Poetry Guide: End-stopping
End-stopping is a feature in poetry where the syntactic unit (phrase, clause, or sentence) corresponds in length to the line. Its opposite is enjambement (also spelled enjambment), where the sense runs on into the next line. According to A. C. Bradley, "a line may be called 'end-stopped' when the sense, as well as the metre, would naturally make one pause at its close; 'run-on' when the mere sense would lead one to pass to the next line without any pause."
An example of end-stopping can be found in the following extract from The Burning Babe by Robert Southwell; the end of each line corresponds to to the end of a clause.

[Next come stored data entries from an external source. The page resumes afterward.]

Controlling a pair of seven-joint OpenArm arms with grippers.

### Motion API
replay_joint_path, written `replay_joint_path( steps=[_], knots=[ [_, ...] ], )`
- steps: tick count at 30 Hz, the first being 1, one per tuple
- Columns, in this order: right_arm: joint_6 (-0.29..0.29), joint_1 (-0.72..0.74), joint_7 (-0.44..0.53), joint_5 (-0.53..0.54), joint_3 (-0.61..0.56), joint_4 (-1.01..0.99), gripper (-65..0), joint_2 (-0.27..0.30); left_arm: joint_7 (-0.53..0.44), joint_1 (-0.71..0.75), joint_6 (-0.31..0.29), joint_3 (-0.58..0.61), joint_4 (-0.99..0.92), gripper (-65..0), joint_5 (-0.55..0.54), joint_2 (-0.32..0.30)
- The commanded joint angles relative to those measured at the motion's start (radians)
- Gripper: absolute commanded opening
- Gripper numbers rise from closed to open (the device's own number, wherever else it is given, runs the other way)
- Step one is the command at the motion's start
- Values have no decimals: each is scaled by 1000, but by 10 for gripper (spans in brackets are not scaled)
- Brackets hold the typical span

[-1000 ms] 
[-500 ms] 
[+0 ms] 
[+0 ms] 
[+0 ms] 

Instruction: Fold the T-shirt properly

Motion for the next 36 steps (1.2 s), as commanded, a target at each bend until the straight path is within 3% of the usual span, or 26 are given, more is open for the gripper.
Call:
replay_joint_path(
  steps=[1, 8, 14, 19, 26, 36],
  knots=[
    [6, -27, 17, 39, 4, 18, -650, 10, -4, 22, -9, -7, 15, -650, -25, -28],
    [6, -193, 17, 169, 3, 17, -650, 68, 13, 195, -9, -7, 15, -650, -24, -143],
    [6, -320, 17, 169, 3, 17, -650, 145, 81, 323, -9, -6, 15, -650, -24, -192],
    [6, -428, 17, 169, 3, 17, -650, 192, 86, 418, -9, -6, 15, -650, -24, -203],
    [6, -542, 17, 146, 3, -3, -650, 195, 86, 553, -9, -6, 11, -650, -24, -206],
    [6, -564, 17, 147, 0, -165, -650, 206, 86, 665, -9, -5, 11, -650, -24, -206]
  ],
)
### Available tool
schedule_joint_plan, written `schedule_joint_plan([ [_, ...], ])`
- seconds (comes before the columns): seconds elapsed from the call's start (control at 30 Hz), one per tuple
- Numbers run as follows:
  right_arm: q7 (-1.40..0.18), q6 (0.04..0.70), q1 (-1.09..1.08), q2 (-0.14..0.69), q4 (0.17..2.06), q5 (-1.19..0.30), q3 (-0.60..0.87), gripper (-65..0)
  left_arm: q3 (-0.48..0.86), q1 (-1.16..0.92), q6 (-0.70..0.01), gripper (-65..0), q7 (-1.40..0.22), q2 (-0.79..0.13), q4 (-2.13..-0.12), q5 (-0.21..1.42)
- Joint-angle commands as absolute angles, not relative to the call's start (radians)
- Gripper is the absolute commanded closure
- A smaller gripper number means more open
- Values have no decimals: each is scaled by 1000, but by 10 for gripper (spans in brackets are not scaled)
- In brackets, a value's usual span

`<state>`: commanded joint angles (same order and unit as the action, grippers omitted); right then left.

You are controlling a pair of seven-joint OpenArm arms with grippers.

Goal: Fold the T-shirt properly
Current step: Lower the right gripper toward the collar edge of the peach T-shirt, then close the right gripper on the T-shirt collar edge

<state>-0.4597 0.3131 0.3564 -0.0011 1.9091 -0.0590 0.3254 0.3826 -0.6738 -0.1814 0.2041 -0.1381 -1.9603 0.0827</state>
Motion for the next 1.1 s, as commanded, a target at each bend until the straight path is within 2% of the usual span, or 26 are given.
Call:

- As I in hoary winter's night stood shivering in the snow,
- Surprised I was with sudden heat, which made my heart to glow;
- And lifting up a fearful eye to view what fire was near,
- A pretty babe all burning bright did in the air appear.
The following extract from The Winter's Tale by Shakespeare is heavily enjambed.
- I am not prone to weeping, as our sex
- Commonly are; the want of which vain dew
- Perchance shall dry your pities; but I have
- That honourable grief lodged here which burns
- Worse than tears drown.
In this extract from The Gap by Sheldon Vanauken, the first and third lines are enjambed, while the second and fourth are end-stopped:
- All else is off the point: the Flood, the Day
- Of Eden, or the Virgin Birth—Have done!
- The Question is, did God send us the Son
- Incarnate crying Love! Love is the Way!
Scholars such as A. C. Bradley and Goswin König have estimated approximate dates of undated works of Shakespeare by studying the proportion of end-stopping to enjambment, the former being more typical of Shakespeare's early plays, and the latter a feature of his later works.